=== Section Start ===

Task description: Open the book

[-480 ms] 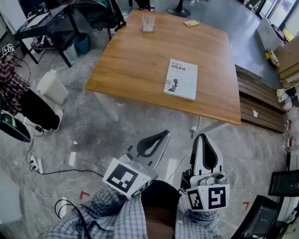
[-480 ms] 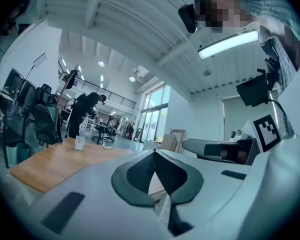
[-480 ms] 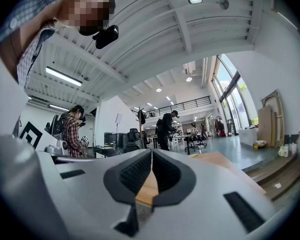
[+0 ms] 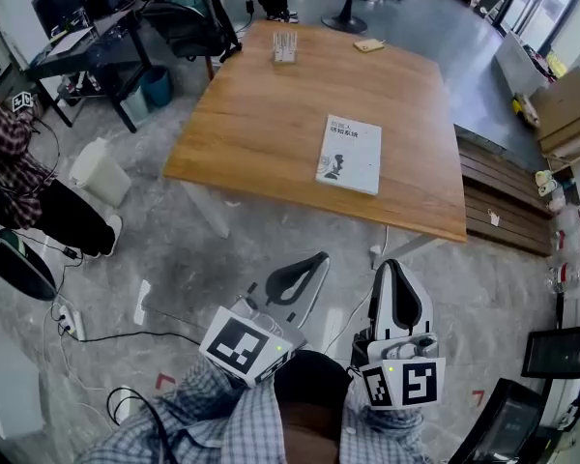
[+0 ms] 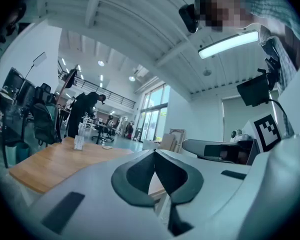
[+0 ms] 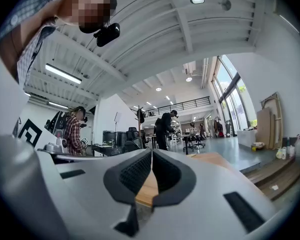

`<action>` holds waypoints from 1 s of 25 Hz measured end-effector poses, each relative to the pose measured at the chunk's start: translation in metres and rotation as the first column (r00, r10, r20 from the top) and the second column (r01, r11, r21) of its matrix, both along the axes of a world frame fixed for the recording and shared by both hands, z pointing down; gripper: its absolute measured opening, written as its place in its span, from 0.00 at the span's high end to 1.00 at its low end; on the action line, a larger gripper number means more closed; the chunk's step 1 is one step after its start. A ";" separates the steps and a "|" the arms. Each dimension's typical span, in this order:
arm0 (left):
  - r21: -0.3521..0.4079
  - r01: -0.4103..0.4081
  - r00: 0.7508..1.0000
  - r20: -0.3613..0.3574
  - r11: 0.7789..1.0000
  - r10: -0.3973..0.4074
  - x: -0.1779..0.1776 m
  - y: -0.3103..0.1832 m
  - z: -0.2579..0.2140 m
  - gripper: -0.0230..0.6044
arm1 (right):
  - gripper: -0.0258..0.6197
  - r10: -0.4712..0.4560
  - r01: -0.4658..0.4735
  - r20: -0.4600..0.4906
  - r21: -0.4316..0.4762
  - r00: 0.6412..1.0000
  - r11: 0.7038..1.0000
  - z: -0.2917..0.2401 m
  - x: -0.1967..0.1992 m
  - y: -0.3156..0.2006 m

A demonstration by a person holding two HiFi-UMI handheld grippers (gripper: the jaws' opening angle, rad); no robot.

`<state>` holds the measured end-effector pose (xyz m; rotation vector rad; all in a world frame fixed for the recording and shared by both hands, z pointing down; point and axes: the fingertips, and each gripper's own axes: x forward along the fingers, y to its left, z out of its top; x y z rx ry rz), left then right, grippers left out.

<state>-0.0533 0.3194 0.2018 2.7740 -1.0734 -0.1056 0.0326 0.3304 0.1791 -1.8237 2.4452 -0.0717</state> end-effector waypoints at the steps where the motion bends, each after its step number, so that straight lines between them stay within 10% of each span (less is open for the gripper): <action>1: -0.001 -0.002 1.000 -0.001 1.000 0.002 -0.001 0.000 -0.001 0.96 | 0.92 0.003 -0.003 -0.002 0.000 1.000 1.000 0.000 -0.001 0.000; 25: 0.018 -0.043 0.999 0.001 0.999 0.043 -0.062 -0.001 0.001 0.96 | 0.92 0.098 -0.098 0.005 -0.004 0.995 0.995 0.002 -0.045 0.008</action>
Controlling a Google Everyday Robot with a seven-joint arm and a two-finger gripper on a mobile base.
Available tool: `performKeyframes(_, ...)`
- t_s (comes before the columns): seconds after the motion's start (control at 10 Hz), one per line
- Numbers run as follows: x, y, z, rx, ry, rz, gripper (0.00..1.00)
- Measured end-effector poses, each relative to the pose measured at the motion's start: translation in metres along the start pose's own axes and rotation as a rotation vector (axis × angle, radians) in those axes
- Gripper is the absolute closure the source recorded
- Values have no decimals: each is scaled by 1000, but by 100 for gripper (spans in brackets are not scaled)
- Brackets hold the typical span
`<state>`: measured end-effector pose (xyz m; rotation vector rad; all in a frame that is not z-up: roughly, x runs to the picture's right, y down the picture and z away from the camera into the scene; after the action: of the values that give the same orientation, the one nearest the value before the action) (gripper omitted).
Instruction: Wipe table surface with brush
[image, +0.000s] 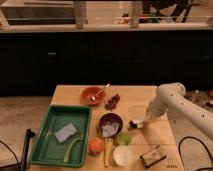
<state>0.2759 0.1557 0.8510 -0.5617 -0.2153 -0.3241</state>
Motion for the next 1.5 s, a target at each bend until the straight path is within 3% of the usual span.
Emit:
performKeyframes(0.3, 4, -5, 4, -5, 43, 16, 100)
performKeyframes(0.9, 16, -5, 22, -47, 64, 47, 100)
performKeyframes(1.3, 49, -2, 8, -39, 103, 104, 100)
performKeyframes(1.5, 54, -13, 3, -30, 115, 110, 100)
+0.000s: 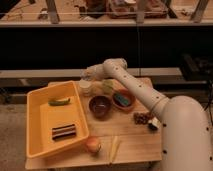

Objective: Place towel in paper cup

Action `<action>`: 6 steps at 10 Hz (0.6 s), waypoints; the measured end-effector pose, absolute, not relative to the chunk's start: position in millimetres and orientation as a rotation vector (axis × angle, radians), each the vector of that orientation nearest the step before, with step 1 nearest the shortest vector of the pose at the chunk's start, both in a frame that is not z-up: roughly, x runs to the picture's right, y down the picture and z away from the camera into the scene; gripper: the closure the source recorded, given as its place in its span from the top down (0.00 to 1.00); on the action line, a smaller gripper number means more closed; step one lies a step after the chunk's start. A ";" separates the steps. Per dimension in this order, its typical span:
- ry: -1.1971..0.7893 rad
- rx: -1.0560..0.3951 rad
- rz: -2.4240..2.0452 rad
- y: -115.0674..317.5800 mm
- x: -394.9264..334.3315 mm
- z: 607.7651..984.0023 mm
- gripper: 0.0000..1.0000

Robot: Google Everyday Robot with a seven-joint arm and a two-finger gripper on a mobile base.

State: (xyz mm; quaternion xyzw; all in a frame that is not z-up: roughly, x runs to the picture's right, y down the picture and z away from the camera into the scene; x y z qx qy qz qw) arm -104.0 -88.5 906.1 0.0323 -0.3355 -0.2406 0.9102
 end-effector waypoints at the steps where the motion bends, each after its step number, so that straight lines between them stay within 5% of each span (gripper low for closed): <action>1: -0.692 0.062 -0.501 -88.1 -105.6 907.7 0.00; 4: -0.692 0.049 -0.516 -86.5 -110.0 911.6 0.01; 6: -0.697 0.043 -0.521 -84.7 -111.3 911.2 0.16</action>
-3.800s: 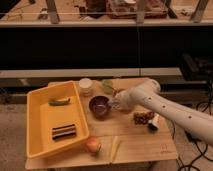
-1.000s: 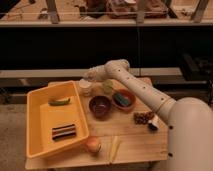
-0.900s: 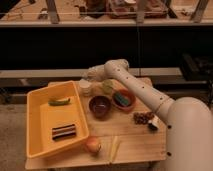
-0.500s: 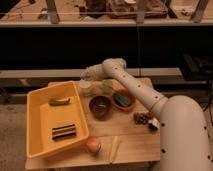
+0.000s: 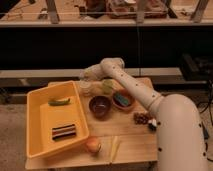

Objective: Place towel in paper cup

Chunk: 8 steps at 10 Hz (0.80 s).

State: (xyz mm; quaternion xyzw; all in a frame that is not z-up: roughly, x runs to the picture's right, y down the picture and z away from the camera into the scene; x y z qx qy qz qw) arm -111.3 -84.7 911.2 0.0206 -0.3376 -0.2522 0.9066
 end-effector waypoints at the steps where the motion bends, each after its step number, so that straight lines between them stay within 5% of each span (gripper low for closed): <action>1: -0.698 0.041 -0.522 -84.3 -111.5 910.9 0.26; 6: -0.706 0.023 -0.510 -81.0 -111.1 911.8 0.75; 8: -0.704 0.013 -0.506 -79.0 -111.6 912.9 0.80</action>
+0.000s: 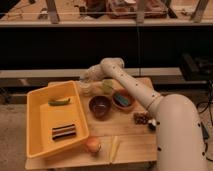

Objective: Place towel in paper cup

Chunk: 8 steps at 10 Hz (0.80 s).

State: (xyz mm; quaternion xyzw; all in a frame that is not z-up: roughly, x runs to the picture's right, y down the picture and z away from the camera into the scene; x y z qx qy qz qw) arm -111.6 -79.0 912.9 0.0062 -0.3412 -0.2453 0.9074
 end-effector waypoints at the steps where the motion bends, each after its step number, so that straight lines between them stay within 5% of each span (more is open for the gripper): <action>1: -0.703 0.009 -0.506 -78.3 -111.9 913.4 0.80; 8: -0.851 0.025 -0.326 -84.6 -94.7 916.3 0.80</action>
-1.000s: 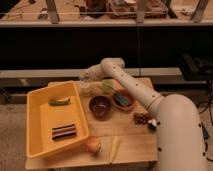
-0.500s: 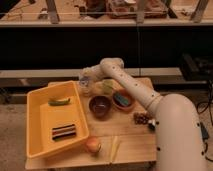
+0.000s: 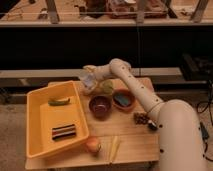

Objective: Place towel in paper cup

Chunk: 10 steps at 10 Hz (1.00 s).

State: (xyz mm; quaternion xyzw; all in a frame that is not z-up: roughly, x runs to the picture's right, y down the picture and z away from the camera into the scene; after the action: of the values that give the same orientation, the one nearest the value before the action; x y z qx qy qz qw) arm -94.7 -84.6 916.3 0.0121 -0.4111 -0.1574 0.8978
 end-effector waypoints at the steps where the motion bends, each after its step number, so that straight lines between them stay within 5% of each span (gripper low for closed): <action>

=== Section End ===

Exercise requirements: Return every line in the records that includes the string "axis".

Result of this exercise:
- Measured end-effector poses, each relative to the pose measured at the motion's start: translation in metres along the start pose's own axes and rotation as a rotation vector (axis × angle, radians) in those axes
Action `<action>`: 6 steps at 10 Hz (0.6 s), waypoints; the measured end-effector pose, absolute, not relative to the chunk's start: position in millimetres and orientation as a rotation vector (axis × angle, radians), each the vector of that orientation nearest the step before, with step 1 nearest the shortest vector of the pose at the chunk's start, both in a frame that is not z-up: roughly, x runs to the picture's right, y down the picture and z away from the camera into the scene; gripper: the closure the source recorded, given as its place in its span from the top down (0.00 to 1.00); on the action line, a smaller gripper number means more closed; step one lies a step after the chunk's start. A ";" separates the steps. Per dimension in this order, its typical span:

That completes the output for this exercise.